Using Python/PyQt to Run "T5-Small" AI Engine Locally

17 Views, 0 Favorites, 0 Comments

Using Python/PyQt to Run "T5-Small" AI Engine Locally

Python program that uses the T5-Small AI engine to take a question from a user, scan text files in a folder on the local computer, run them through T5-Small AI engine and extract information from each text document. For some reason, Instructables would not allow the Python file to be uploaded, so it has been uploaded in PDF and ODT formats, which can be copied and pasted into a Python IDE. The code is also in step one, so it can be copied and pasted from there.

Be sure to create several text files to be placed in a folder on the local computer for the T5-Small AI engine to scan. In the screenshot example above, I used a few text files on breastfeeding.

Also created 2 flowcharts to help understand how the program works: one from Mermaid code and one from Powerpoint.

Downloads

T5-small-flowchart.pdf

t5small-gui-sept13.pdf

t5small-gui-sept13ODT.odt

Supplies

Debian Linux
Python
PyQt5 toolkit
T5-Small AI engine from Hugging Face
Transformers library, pipeline, AutoTokenizer, AutoModelForSeq2SeqLM

Downloads

t5small-gui-sept13.pdf

T5-small-flowchart.pdf

t5small-gui-sept13ODT.odt

Python Code


'''
Flowchart of program:
> Import tools, libraries, fucntions and modules from Python
> Set up cache directory
> Load AI model: T5
> Load the correct tokenizer
> Specify question and answer pipeline
> Start function to extract data from files in a separate thread
    > For each text document in folder:
        > Extract information from text
        > Process through T5 AI engine
> Set up PyQt5 GUI
> Function to select folder
> Update progress bar
> Display results in GUI
'''
# The os library interacts with the operating system
import os
# Transformers library, developed by Hugging Face, is for natural language processing
# pipeline is a function in the transformers library;
# makes use of the pre-trained models simpler
# AutoTokenizer automatically selects and loads the appropriate tokenizer
# Tokenization converts the raw text into format that can be understood by machine learning models
# AutoModelForSeq2SeqLM class selects the correct architecture based on the model being used
from transformers import pipeline, AutoTokenizer, AutoModelForSeq2SeqLM
# os.environ represents environment variables in the current process
# Can read or set variables
# Use Wayland instead of X11
os.environ['QT_QPA_PLATFORM'] = 'wayland'
os.environ['XDG_SESSION_TYPE'] = 'wayland'

# GUI related imports
# PyQt5 provides tools for graphical user interfaces
import sys
from PyQt5.QtWidgets import (QApplication, QMainWindow, QWidget, QVBoxLayout, 
                             QHBoxLayout, QLabel, QLineEdit, QPushButton, 
                             QTextEdit, QProgressBar, QFileDialog)
from PyQt5.QtCore import QThread, pyqtSignal, QCoreApplication, Qt

# Set up cache directory
cache_dir = '/home/vboxuser/transformers_cache'
# Creates a directory at the path specified in "cache_dir"
# If it exists already, it will not throw an error
os.makedirs(cache_dir, exist_ok=True)
# The information in variable "cache_dir" is placed into
# the environment variable "TRANSFORMERS_CACHE"
os.environ['TRANSFORMERS_CACHE'] = cache_dir
# Print the location of the cache directory defined previously
print(f"Using cache directory: {cache_dir}")

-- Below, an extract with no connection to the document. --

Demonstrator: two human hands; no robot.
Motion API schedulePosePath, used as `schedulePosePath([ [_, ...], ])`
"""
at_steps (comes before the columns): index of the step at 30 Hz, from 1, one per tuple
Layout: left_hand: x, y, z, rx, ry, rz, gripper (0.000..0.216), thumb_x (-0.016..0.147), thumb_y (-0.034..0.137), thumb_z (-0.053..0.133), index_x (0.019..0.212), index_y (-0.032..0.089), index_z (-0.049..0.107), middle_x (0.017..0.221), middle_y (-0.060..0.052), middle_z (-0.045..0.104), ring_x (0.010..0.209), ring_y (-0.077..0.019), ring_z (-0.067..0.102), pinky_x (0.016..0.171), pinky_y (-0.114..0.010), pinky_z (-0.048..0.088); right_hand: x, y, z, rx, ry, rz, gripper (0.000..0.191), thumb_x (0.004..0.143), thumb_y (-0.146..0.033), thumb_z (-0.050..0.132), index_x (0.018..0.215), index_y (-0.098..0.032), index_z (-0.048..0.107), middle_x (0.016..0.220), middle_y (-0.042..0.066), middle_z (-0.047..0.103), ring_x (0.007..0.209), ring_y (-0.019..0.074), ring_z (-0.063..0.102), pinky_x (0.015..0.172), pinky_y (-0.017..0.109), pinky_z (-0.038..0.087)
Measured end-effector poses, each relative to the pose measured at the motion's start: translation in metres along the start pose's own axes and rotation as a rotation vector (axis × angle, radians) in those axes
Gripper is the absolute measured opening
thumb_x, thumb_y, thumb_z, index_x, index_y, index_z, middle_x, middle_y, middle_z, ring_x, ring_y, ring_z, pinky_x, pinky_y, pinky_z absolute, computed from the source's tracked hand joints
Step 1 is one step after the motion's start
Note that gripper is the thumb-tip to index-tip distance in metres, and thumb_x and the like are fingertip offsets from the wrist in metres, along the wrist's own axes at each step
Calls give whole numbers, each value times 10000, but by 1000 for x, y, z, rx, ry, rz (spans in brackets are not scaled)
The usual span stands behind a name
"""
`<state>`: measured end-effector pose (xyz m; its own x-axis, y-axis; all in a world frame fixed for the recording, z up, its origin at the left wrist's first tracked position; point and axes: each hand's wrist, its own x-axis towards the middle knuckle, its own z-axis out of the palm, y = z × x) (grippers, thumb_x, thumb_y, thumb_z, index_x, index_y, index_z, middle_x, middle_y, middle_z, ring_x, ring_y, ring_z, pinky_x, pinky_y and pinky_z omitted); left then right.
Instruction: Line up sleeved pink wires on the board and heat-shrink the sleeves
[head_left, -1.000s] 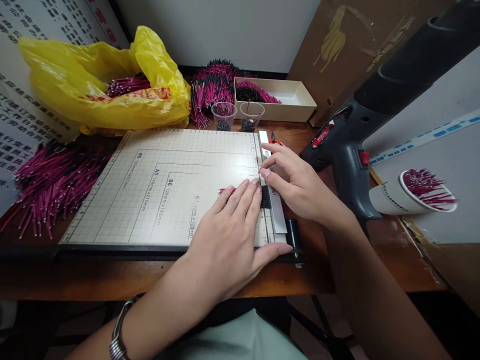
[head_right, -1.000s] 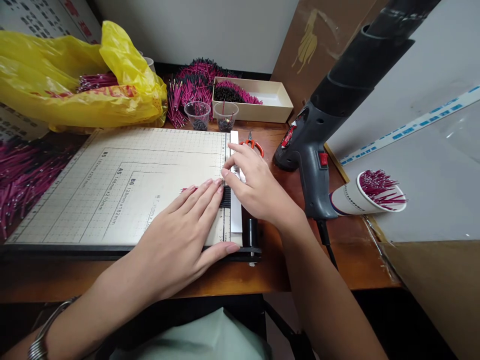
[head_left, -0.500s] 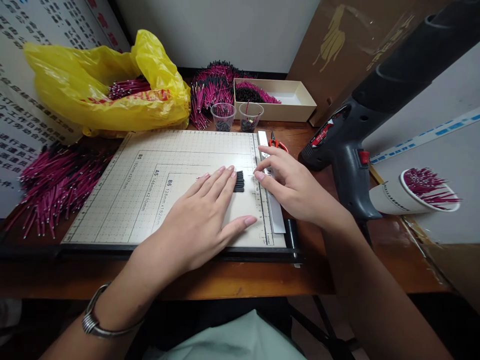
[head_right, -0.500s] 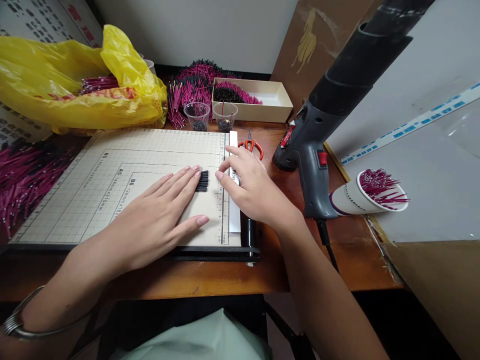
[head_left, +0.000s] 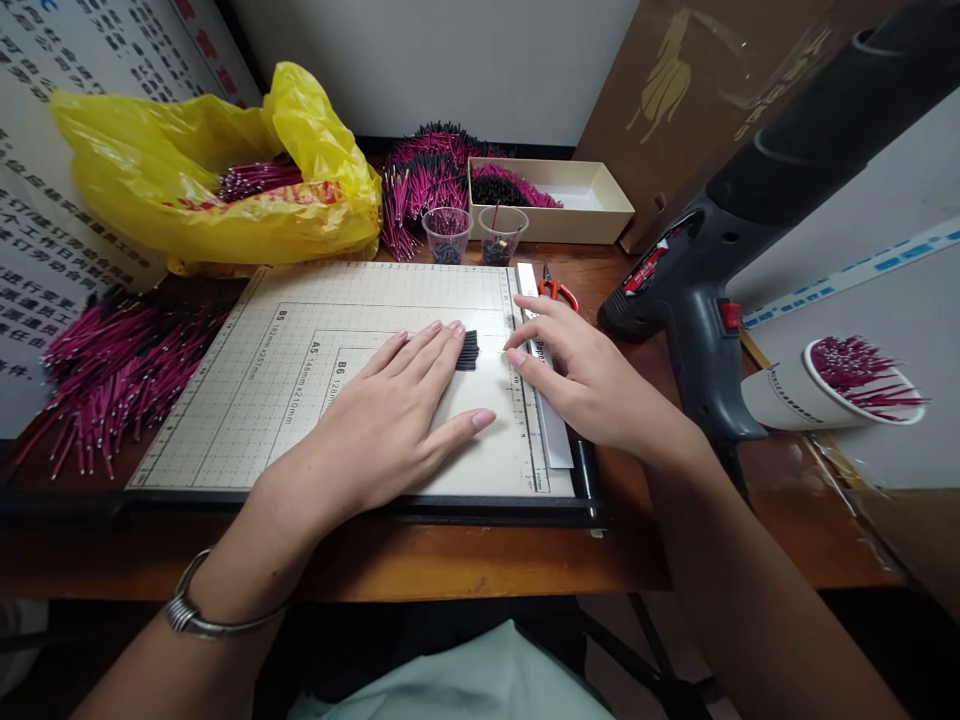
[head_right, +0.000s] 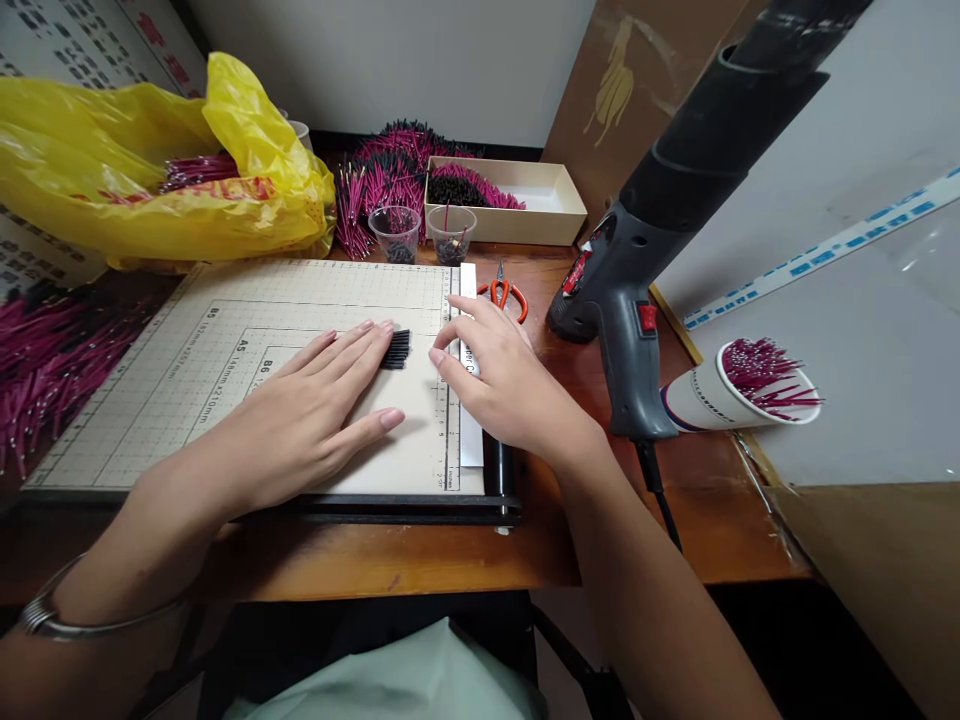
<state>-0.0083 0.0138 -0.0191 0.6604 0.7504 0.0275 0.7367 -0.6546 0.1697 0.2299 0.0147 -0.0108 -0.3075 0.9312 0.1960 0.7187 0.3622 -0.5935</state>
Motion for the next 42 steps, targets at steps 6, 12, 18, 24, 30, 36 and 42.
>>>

# The following code will load the T5 engine (Text-to-Text Transfer Transformer).
# Can do translation, summarization, question/answer, text classification
########
# Assigns string identifier to the variable "model_name"
model_name = "t5-small"
# Loads and initializes the correct tokenizer associated with the AI model
# The tokenizer preprocesses the text; is separate from the actual model
tokenizer = AutoTokenizer.from_pretrained(model_name)
# Loads and initializes actual model
# Assigns to variable "model"
model = AutoModelForSeq2SeqLM.from_pretrained(model_name)
# Utilizes the pipeline function to specify the task type ("question and answer")
# Uses the model and tokenzier
# Assigns to variable "qa_pipeline" which can be used for question/answering tasks
qa_pipeline = pipeline("text2text-generation", model=model, tokenizer=tokenizer)
# Confirms that the model has been loaded without errors
print(f"Model {model_name} loaded successfully")

# Class for running analysis in a separate thread
class AnalysisThread(QThread):
    progress_update = pyqtSignal(int)
    analysis_complete = pyqtSignal(list)

    def __init__(self, folder, question):
        QThread.__init__(self)
        self.folder = folder
        self.question = question

    def run(self):
        results = self.extract_breastfeeding_info(self.folder, self.question)
        self.analysis_complete.emit(results)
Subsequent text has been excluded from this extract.